Both sides thus appear inclined to disregard each other’s strategic perspectives. In Beijing’s view, Washington has shown little readiness to acknowledge any legitimate Chinese interests and concerns or to show any empathy for Chinese views of the bilateral relationship. For example, American observers routinely deride Xi Jinping’s statement earlier this year that the United States seeks to “suppress, encircle, and contain” China—without examining how Beijing might get that impression from a wide range of Washington’s actions.

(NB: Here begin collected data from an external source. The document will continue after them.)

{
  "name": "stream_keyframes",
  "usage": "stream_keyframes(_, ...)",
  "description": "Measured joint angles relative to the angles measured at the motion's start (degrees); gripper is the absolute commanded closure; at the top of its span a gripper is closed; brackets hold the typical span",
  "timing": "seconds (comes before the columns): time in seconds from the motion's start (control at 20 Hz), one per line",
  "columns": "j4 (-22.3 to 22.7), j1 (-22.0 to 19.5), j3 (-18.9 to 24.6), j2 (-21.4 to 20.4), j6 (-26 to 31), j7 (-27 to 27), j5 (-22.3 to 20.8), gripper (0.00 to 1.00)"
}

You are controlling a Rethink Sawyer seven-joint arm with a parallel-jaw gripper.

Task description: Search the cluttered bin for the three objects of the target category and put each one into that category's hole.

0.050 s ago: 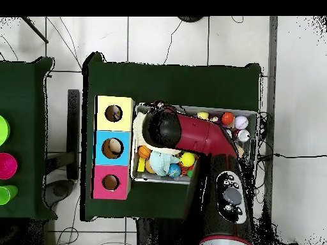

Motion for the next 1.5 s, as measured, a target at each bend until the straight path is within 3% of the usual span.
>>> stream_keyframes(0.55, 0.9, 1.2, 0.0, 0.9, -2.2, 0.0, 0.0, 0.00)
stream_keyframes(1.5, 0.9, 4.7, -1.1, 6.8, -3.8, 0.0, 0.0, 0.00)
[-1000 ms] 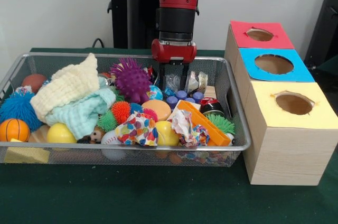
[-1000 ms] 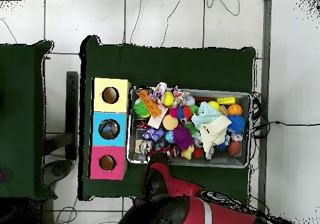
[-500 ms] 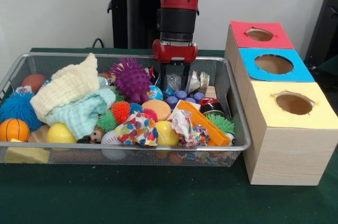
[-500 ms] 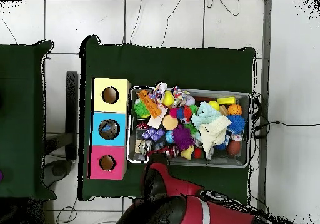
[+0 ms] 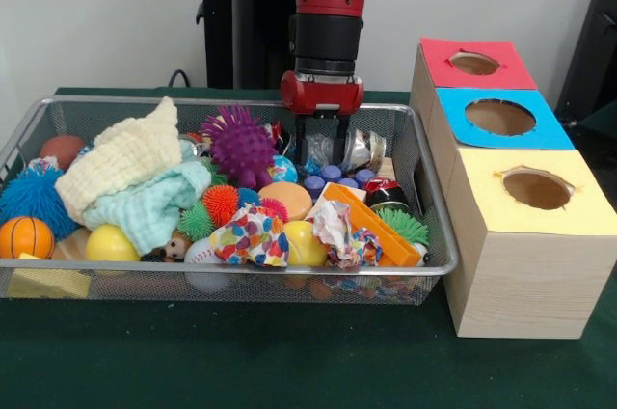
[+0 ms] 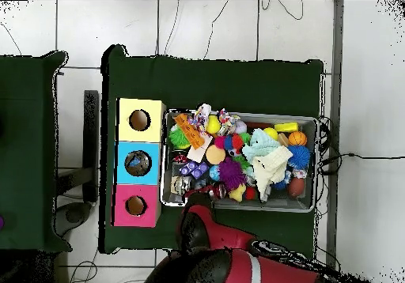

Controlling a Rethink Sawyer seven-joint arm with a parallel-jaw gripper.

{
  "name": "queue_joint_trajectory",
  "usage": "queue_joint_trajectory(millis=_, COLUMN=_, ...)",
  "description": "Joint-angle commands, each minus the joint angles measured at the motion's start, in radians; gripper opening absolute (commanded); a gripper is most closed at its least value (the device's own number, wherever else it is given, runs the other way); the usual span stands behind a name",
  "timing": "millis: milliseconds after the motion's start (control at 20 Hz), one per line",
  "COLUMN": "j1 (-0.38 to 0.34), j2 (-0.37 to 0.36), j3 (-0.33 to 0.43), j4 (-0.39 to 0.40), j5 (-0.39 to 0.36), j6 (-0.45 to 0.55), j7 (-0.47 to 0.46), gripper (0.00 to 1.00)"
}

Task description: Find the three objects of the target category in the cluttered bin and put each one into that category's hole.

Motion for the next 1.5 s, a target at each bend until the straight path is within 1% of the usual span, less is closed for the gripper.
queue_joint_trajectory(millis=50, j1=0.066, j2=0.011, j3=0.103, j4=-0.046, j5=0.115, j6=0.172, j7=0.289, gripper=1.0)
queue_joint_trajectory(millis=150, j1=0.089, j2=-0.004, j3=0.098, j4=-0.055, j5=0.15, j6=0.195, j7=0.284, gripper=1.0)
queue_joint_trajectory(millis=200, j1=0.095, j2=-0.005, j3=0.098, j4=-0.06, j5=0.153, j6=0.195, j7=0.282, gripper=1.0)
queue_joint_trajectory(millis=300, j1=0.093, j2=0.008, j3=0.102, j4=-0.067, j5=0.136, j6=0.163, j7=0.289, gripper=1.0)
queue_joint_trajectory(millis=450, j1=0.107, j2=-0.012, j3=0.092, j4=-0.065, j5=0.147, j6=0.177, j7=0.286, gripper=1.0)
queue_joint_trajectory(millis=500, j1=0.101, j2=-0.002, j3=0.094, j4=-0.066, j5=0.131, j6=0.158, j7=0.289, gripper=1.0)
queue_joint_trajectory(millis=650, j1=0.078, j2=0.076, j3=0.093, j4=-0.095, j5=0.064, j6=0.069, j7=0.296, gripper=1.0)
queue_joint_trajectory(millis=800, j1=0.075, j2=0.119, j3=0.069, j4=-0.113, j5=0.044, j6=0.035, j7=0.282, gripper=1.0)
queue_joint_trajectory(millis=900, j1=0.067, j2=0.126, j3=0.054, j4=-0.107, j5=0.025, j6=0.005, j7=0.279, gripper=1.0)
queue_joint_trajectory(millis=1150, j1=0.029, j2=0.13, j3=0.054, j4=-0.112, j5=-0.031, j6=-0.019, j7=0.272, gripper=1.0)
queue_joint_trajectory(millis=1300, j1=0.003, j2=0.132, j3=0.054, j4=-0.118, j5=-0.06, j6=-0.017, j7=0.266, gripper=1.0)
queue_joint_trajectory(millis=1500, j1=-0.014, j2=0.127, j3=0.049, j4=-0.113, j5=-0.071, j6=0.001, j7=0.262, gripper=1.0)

These would include export and investment restrictions clearly aimed at hindering China’s economic development; several United States-led multilateral initiatives in the Indo-Pacific (such as the “Quad,” “AUKUS,” and the recent Trilateral summit at Camp David) aimed at pressuring China across its periphery; and explicit calls by many in Washington for “containment” of China.
Also, from Beijing’s perspective, Washington appears disinclined to acknowledge that bilateral tensions are in any way attributable to American actions. An emerging theme in Washington is that the United States moved toward strategic competition with China only because Beijing had become more aggressive and expansive in its ambitions under Xi’s leadership. In a recent interview, scholar David McCourt—who examined the community of American China experts and their impact on U.S. policy over the past decade—deduced that Washington shifted from engagement to competition because of an assessment that changes in China necessitated a different American response. He concluded that the United States is unlikely to return to engagement because “the Chinese seem to have no real interest in changing any of the major actions and things that they are doing that prompted the shift to strategic competition in the first place.” This overlooks both the extent to which Chinese policy shifts responded to American policies and that Washington seems to have no real interest in changing any of its relevant policies or actions.
Beijing, of course, makes it hard to be sympathetic to its perspective. It similarly shows little empathy for the views of the United States and denies any culpability for bilateral tensions. The Chinese Communist Party (CCP) acts and reacts in ruthless and offensive ways that both reinforce other countries’ resistance to Beijing’s agenda and undermine their willingness to engage with it. Indeed, Chinese leaders often appear either oblivious or indifferent to how China is perceived internationally. Like Washington’s rejection of the idea that it is engaged in encirclement or containment of China, Beijing appears dismissive of the reputation it has earned with its coercive international behavior, mercantilist trade practices, heavy-handed influence operations, acquiescence to atrocious behavior by other autocratic regimes, and brutal human rights practices at home. The CCP may calculate that it needs to act offensively in pursuit of its interests and security in a hostile international environment or that China has sufficient economic clout that it can afford to alienate other countries. However, its behavior is nonetheless counterproductive to Beijing’s efforts to win global hearts and minds in its pursuit of a “community of common destiny.”